**Brief**
When checking the entries below, count every line with the word "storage", then give only that number.

**The data**
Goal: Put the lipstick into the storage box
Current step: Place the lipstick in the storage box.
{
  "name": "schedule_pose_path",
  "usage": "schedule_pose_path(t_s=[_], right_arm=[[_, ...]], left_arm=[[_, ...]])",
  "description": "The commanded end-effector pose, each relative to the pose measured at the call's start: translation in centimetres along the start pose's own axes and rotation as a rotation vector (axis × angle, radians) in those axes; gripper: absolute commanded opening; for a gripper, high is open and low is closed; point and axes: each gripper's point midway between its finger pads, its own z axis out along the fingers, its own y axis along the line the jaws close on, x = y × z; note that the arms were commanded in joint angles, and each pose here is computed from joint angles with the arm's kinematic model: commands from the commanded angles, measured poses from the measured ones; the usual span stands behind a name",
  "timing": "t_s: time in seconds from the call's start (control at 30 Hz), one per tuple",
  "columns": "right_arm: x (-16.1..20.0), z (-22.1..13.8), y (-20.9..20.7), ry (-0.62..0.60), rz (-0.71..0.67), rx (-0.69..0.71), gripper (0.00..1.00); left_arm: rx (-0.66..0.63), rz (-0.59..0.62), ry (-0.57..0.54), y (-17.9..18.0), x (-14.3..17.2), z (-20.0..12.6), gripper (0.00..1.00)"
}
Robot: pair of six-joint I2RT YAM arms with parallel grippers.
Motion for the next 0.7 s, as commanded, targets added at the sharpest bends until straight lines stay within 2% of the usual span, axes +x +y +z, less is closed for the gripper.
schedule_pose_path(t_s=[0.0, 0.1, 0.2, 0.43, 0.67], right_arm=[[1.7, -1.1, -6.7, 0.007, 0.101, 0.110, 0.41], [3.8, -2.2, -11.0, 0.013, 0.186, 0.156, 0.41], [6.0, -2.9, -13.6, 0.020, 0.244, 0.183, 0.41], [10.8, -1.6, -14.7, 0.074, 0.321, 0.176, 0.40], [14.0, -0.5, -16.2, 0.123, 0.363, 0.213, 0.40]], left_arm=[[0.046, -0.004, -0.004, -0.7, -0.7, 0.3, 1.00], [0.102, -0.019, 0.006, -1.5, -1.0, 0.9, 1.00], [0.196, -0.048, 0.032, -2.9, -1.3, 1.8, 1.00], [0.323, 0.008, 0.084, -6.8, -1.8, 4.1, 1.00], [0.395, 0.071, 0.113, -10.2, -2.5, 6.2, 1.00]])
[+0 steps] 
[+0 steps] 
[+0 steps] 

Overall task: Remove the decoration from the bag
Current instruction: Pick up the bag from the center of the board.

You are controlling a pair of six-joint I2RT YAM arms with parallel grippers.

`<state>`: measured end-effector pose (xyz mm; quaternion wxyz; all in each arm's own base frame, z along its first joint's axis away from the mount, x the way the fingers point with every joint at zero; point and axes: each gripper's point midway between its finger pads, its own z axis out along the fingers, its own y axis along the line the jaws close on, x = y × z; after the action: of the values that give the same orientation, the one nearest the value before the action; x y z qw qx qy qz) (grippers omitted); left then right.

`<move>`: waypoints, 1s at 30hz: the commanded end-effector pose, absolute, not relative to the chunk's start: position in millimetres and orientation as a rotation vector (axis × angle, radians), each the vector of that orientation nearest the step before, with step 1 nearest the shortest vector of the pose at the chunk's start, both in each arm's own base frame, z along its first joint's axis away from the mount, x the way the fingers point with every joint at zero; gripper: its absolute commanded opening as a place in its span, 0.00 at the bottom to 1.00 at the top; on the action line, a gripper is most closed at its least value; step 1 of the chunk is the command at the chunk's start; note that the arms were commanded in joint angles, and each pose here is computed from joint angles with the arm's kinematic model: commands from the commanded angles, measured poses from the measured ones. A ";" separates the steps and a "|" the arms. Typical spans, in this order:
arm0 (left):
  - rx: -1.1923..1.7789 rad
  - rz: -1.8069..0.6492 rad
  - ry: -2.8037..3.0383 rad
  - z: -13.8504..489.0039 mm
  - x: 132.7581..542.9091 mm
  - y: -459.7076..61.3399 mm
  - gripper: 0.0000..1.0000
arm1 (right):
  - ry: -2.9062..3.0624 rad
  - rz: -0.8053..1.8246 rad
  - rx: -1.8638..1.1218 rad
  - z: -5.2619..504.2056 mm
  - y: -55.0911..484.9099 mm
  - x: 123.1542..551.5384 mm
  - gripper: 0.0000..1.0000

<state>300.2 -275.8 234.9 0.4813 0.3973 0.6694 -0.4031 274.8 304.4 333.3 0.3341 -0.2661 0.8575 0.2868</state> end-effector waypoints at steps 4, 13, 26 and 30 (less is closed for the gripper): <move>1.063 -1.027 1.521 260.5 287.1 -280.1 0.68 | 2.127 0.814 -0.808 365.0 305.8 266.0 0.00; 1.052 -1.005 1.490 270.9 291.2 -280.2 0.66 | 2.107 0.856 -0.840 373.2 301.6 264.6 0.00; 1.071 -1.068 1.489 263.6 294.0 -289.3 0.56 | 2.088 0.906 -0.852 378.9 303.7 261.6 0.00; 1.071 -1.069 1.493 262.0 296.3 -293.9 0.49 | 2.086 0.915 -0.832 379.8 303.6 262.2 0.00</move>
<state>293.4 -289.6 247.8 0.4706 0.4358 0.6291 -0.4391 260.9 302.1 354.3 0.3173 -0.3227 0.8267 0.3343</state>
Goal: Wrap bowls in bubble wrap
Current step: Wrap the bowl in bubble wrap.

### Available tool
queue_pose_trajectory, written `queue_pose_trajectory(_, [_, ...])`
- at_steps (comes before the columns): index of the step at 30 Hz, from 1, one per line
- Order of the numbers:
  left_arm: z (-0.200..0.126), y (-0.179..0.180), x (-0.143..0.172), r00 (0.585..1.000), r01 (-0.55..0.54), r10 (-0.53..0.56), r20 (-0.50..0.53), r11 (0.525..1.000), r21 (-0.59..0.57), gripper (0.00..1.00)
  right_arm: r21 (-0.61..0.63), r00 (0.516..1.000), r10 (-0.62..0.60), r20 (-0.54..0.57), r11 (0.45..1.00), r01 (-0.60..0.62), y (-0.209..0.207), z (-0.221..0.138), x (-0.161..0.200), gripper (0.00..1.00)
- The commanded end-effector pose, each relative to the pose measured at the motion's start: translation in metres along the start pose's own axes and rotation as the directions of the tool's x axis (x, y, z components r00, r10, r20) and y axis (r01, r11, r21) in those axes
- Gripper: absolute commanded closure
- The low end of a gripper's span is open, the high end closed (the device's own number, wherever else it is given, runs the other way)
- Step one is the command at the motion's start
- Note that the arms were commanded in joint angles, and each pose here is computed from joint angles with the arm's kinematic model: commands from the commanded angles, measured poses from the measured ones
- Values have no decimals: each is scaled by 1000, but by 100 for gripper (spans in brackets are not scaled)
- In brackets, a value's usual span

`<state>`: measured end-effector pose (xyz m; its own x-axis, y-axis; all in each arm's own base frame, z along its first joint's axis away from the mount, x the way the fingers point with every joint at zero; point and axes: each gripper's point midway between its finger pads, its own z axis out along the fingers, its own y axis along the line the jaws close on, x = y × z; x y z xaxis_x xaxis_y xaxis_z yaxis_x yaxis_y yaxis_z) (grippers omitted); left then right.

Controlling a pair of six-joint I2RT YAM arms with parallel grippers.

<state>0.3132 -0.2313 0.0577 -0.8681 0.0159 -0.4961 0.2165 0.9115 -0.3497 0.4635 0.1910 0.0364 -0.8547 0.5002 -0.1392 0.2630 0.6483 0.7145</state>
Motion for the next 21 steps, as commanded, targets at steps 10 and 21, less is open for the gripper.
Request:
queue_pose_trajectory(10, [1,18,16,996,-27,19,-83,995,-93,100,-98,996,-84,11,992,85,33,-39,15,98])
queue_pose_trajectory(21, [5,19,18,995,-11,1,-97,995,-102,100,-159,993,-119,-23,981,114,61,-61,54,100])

**Exercise result**
2